▶ **Problem to work on**
Transcribe the entries below exactly, starting with the line that has "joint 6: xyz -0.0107" and stopping after the line that has "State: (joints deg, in"; no pictures belong in the copy.

▶ **Records shown**
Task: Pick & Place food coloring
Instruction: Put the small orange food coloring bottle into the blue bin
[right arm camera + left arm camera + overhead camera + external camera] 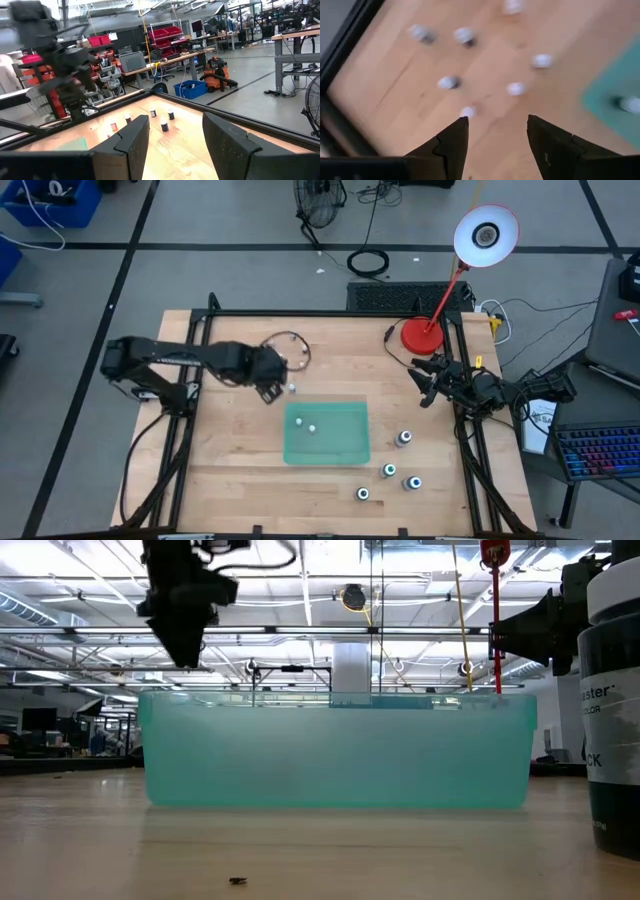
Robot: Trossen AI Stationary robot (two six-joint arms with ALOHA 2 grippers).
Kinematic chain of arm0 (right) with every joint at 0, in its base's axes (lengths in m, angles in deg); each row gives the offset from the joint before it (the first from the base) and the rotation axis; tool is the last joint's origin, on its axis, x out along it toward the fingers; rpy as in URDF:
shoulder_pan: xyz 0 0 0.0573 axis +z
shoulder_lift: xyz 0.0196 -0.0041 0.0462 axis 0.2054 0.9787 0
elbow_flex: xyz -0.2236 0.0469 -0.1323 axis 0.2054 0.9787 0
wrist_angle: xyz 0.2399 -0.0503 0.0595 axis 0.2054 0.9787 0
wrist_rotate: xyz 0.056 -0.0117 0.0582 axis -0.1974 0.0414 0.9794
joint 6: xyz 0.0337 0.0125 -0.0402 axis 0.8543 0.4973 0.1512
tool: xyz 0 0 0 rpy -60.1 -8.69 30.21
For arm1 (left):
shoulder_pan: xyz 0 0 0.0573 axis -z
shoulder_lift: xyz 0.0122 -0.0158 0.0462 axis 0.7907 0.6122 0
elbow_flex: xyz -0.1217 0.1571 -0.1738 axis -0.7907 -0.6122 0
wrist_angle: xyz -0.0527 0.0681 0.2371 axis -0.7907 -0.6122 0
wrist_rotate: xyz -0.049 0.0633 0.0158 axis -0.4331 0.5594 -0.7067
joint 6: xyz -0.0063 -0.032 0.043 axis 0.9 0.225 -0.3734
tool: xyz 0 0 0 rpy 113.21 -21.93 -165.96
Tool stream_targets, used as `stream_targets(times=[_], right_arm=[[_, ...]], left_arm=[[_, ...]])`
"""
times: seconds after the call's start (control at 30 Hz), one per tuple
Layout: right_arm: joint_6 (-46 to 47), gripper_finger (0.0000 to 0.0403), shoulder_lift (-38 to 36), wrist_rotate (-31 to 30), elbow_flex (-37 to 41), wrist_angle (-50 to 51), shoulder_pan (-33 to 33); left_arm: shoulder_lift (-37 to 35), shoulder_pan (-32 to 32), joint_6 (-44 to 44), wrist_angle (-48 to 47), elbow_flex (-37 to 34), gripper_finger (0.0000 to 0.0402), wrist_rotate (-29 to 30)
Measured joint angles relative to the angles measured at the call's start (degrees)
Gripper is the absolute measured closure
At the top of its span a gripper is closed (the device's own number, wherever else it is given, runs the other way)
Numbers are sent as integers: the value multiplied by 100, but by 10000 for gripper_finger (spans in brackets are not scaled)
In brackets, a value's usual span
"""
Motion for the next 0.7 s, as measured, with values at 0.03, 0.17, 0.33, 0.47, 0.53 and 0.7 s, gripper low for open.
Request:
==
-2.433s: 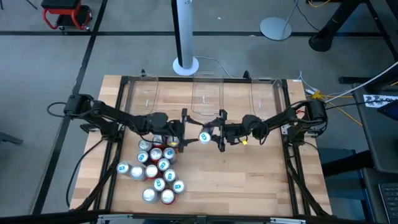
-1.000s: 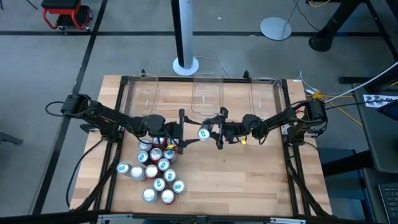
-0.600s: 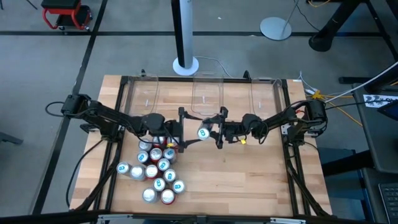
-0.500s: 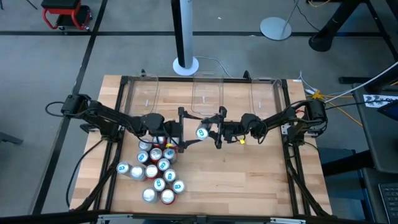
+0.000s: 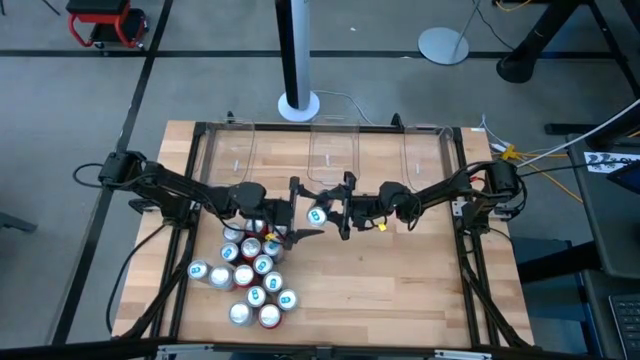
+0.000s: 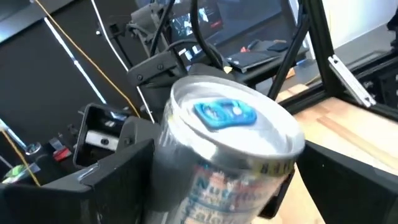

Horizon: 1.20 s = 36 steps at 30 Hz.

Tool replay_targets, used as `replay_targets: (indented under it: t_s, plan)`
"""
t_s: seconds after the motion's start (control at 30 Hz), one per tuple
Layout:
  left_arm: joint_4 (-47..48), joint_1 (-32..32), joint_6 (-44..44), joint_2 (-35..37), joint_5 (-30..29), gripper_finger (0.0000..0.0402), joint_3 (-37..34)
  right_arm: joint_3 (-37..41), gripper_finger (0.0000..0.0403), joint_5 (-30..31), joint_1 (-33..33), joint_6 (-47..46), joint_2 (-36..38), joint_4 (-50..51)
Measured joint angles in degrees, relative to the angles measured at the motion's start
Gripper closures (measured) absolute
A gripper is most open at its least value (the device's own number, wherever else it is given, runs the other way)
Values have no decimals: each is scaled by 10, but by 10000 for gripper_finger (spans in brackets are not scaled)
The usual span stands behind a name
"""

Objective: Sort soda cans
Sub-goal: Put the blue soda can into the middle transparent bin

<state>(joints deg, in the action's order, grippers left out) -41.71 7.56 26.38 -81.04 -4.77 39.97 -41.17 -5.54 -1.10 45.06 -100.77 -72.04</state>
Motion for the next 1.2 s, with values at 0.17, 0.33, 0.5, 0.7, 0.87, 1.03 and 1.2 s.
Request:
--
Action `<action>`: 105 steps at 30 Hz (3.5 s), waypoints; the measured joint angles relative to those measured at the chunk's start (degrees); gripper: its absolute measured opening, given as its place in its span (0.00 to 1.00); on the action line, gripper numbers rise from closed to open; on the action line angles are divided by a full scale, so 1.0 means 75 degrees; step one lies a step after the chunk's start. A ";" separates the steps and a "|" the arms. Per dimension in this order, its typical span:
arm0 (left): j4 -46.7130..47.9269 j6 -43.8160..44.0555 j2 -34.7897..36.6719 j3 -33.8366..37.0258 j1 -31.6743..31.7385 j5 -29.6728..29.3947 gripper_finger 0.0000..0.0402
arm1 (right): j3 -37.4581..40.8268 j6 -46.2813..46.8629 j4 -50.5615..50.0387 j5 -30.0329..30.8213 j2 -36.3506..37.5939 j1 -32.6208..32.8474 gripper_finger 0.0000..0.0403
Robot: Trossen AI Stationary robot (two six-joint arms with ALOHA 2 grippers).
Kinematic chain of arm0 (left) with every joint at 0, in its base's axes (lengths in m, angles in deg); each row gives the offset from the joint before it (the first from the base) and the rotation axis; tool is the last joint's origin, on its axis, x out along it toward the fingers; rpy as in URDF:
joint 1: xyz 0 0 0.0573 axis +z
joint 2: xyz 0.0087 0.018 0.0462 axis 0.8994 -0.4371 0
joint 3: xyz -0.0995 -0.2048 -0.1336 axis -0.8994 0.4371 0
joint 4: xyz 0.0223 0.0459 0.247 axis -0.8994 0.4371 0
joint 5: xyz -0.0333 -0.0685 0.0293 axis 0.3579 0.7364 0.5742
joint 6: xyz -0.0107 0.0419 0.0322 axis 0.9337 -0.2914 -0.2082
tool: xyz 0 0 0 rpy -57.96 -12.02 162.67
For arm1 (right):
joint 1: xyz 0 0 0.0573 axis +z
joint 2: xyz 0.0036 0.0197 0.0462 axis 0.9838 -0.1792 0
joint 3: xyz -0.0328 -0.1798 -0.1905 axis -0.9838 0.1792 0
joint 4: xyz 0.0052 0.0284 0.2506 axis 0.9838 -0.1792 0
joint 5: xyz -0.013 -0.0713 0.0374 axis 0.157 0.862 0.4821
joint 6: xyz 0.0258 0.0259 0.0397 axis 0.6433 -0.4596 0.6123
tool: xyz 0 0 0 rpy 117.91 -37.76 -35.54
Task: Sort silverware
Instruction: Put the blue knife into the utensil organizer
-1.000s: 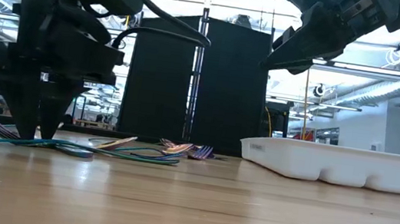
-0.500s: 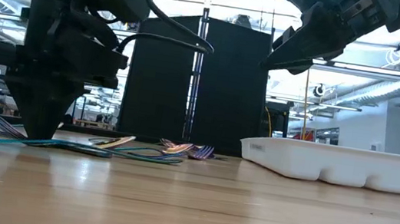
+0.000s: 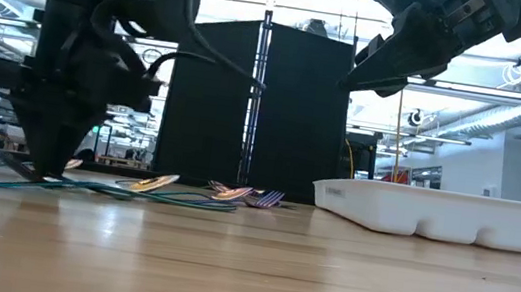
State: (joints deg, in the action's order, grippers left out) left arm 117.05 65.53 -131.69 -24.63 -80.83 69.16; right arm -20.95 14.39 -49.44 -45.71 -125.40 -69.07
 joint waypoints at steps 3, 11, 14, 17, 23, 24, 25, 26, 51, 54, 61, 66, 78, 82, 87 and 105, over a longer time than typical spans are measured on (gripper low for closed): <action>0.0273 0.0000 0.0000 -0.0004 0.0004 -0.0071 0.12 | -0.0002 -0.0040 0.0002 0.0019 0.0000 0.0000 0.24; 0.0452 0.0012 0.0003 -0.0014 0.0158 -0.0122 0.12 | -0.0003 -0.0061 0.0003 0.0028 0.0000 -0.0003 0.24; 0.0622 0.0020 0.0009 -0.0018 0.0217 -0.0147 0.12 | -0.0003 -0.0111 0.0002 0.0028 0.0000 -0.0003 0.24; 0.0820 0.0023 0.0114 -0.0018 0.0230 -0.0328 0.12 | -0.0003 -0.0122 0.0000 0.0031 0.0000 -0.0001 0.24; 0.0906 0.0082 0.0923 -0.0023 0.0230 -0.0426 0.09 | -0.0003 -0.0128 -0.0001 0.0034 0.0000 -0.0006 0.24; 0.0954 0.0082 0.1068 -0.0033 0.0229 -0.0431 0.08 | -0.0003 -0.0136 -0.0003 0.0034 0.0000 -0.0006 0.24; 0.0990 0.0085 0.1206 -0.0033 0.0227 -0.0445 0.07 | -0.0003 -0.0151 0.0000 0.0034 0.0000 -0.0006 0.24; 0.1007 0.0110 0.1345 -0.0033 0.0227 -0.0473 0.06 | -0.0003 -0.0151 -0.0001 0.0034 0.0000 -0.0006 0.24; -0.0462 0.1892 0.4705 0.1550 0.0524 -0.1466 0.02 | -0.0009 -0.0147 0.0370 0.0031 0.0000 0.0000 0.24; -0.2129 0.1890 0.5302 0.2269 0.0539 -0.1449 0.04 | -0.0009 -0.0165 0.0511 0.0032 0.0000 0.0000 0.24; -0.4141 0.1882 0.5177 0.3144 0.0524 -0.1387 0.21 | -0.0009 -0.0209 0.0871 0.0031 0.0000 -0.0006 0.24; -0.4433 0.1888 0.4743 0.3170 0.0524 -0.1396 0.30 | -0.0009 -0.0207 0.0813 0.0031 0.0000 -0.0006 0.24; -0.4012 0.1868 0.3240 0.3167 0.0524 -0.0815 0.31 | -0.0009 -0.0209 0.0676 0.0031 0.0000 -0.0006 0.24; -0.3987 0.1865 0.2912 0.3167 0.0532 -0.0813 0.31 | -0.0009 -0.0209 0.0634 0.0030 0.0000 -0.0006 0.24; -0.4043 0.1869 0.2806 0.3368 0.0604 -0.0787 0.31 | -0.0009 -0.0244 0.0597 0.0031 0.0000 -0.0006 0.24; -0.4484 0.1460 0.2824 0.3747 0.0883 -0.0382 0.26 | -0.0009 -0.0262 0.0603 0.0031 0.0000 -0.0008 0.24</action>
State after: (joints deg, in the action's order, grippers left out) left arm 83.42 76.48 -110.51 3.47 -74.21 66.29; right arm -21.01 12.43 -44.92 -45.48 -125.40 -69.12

▶ **Your solution**
joint 6: xyz -0.0107 0.0419 0.0322 axis 0.9337 -0.2914 -0.2082
tool: xyz 0 0 0 rpy -57.96 -12.02 162.67
For arm1 (right):
joint 1: xyz 0 0 0.0573 axis +z
joint 2: xyz 0.0036 0.0197 0.0462 axis 0.9838 -0.1792 0
joint 3: xyz -0.0328 -0.1798 -0.1905 axis -0.9838 0.1792 0
joint 4: xyz 0.0052 0.0284 0.2506 axis 0.9838 -0.1792 0
joint 5: xyz -0.013 -0.0713 0.0374 axis 0.157 0.862 0.4821
joint 6: xyz 0.0258 0.0259 0.0397 axis 0.6433 -0.4596 0.6123
tool: xyz 0 0 0 rpy 117.91 -37.76 -35.54
Task: Sort silverware
Instruction: Put the blue knife into the utensil organizer
-1.000s: 
-0.500s: 
+0.000s: 
State: (joints deg, in the action's order, grippers left out) left arm 117.05 65.53 -131.69 -24.63 -80.83 69.16; right arm -20.95 14.39 -49.44 -45.71 -125.40 -69.07

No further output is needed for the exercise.